## [Your task]
Go through the entries below and copy every line that holds the word "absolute".

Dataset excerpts
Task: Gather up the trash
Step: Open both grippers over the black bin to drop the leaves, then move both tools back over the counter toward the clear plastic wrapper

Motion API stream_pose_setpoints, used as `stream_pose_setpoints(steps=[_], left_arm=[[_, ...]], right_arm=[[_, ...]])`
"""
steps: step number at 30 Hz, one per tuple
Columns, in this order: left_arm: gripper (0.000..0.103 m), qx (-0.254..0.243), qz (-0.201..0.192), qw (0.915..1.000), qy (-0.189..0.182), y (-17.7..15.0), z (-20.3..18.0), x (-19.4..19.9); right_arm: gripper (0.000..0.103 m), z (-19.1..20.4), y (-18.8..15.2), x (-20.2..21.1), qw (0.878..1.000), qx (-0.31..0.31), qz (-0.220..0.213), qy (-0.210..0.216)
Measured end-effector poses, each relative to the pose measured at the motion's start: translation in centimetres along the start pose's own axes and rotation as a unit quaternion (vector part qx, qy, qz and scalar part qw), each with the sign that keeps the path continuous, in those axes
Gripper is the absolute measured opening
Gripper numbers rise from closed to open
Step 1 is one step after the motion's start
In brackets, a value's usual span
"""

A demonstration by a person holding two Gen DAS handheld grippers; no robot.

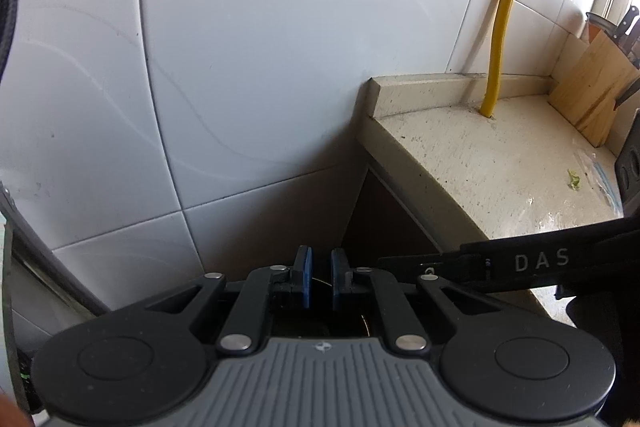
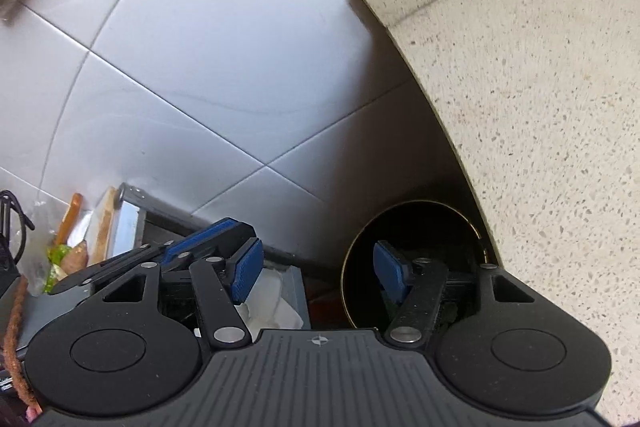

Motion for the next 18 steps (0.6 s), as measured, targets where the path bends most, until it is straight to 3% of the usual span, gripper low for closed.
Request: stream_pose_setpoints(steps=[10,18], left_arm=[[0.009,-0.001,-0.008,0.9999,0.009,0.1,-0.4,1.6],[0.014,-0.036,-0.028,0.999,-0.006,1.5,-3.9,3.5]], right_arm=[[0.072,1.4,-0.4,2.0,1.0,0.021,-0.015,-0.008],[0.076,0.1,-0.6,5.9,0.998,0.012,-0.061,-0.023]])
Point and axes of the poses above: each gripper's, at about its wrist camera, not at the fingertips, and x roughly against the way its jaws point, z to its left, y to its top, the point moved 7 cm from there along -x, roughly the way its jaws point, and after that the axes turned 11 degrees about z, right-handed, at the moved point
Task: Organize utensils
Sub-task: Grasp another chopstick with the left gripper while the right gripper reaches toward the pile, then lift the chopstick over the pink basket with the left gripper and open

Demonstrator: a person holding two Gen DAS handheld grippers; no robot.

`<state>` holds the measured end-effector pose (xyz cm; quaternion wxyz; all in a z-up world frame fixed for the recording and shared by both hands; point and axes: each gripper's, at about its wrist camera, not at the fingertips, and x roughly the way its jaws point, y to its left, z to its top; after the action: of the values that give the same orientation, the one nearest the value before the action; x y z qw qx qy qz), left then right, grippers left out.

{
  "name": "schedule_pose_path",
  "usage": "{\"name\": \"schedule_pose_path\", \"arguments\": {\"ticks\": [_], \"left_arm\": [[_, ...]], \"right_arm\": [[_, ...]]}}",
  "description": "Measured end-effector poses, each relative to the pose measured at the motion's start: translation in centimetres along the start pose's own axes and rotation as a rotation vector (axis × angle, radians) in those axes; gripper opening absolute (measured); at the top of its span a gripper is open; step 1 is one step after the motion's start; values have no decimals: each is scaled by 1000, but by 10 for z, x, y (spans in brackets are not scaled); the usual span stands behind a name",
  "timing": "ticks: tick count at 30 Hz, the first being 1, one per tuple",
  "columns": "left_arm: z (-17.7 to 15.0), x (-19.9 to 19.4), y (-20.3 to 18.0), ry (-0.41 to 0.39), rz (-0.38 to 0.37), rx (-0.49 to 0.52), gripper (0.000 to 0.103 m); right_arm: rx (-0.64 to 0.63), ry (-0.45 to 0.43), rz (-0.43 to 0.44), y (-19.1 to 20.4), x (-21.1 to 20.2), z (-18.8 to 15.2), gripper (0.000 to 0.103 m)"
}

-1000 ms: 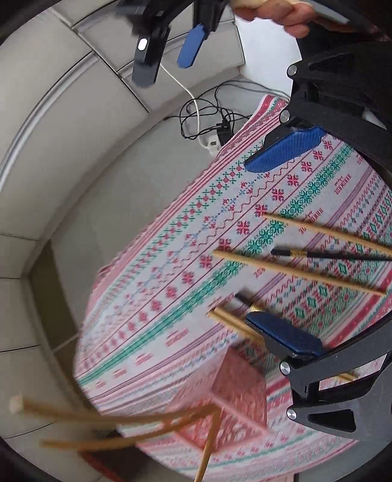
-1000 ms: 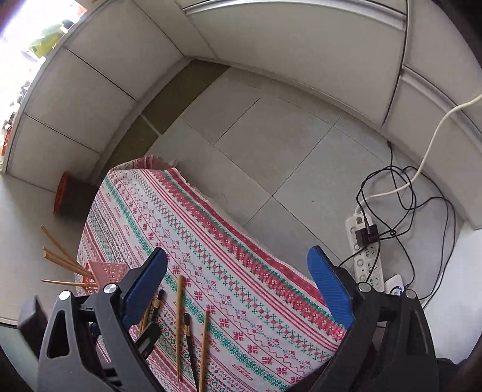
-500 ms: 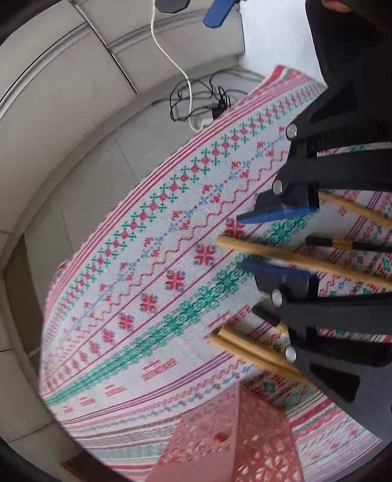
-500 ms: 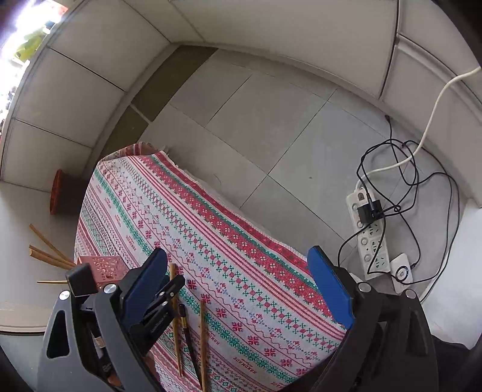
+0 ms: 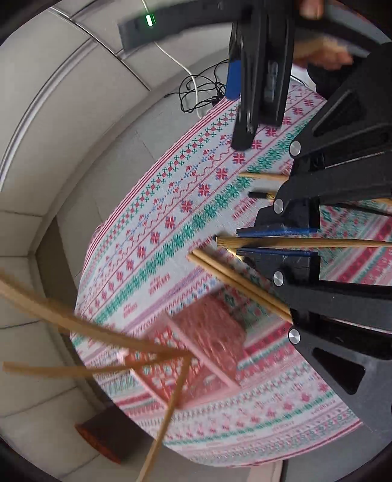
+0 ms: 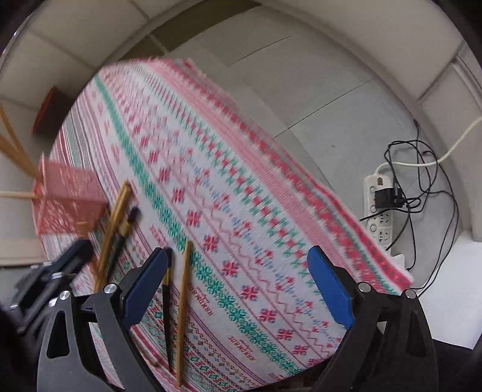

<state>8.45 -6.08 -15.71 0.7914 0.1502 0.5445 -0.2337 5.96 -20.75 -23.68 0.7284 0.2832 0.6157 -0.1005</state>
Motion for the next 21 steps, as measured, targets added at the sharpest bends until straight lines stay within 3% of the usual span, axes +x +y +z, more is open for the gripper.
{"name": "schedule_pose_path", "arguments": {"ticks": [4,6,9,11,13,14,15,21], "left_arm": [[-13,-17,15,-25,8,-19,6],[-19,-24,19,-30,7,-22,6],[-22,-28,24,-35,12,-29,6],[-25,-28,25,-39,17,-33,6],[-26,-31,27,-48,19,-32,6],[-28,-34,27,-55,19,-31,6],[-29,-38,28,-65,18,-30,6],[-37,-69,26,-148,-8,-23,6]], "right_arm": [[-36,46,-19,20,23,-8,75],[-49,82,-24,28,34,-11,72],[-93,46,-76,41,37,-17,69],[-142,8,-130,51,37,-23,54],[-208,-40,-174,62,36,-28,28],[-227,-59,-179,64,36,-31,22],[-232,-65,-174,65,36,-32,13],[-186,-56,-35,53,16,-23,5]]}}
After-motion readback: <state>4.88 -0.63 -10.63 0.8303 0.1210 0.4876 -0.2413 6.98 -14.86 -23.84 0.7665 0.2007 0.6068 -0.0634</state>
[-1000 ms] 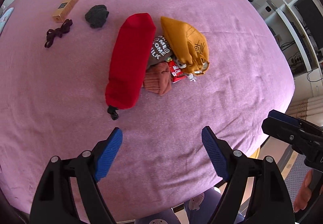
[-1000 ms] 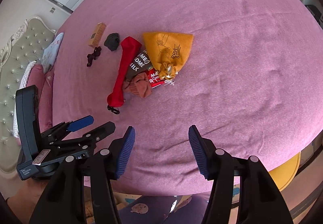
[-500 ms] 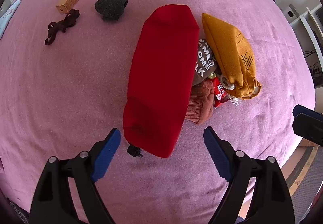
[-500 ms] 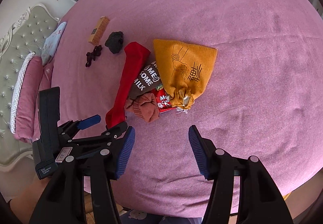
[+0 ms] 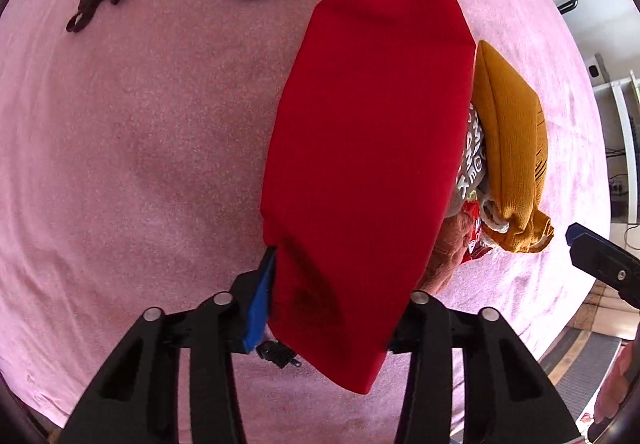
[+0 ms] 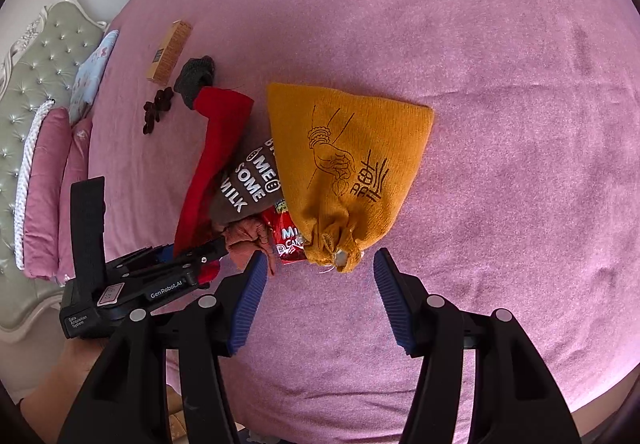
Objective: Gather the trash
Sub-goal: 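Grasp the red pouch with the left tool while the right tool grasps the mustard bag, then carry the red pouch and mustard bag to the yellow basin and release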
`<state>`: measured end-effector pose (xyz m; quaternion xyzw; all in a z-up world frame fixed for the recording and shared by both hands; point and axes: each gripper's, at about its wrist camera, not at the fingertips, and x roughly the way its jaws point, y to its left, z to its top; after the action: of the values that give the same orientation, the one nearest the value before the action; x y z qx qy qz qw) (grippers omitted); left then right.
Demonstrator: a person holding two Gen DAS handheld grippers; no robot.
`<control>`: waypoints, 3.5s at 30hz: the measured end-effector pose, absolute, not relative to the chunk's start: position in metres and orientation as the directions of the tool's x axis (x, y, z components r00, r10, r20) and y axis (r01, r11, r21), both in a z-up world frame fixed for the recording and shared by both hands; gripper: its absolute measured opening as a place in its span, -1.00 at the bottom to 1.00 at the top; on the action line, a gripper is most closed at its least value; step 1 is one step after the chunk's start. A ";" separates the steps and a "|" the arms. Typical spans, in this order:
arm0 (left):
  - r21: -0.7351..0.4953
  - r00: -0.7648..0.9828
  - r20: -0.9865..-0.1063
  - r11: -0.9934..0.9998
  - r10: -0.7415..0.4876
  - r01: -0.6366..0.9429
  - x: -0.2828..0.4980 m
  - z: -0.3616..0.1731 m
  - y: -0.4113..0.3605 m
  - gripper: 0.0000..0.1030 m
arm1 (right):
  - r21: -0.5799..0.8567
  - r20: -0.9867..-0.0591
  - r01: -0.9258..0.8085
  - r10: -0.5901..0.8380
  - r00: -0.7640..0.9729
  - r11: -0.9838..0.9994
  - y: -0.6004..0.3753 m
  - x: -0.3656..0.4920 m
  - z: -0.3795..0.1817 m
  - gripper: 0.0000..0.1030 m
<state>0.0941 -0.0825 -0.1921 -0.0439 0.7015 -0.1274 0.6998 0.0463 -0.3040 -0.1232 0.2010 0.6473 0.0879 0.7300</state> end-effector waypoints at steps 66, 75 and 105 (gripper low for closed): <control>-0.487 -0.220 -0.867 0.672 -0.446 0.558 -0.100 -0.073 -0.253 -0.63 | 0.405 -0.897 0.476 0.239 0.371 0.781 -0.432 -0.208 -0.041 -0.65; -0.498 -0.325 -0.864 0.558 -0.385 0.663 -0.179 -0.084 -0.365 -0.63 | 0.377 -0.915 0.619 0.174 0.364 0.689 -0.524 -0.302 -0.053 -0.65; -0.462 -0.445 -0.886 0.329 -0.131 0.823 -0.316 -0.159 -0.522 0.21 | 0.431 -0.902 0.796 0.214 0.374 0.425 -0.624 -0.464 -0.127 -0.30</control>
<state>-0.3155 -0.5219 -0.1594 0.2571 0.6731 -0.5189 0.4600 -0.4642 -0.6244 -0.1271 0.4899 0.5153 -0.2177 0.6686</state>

## [Solved problem]
Gripper is the absolute measured opening
  "description": "Measured end-effector poses, each relative to the pose measured at the motion's start: translation in centimetres along the start pose's own axes and rotation as a rotation vector (axis × angle, radians) in those axes; gripper opening absolute (measured); at the top of its span a gripper is open; step 1 is one step after the motion's start; values have no decimals: each is scaled by 1000, but by 10 for z, x, y (spans in brackets are not scaled); the usual span stands behind a name",
`<control>`: waypoints, 3.5s at 30hz: the measured end-effector pose, absolute, not relative to the chunk's start: position in metres and orientation as the directions of the tool's x axis (x, y, z components r00, r10, r20) and y axis (r01, r11, r21), both in a z-up world frame fixed for the recording and shared by both hands; gripper: its absolute measured opening as a place in its span, -1.00 at the bottom to 1.00 at the top; on the action line, a gripper is most closed at its least value; step 1 is one step after the chunk's start. A ";" separates the steps and a "|" the arms. Typical spans, in this order:

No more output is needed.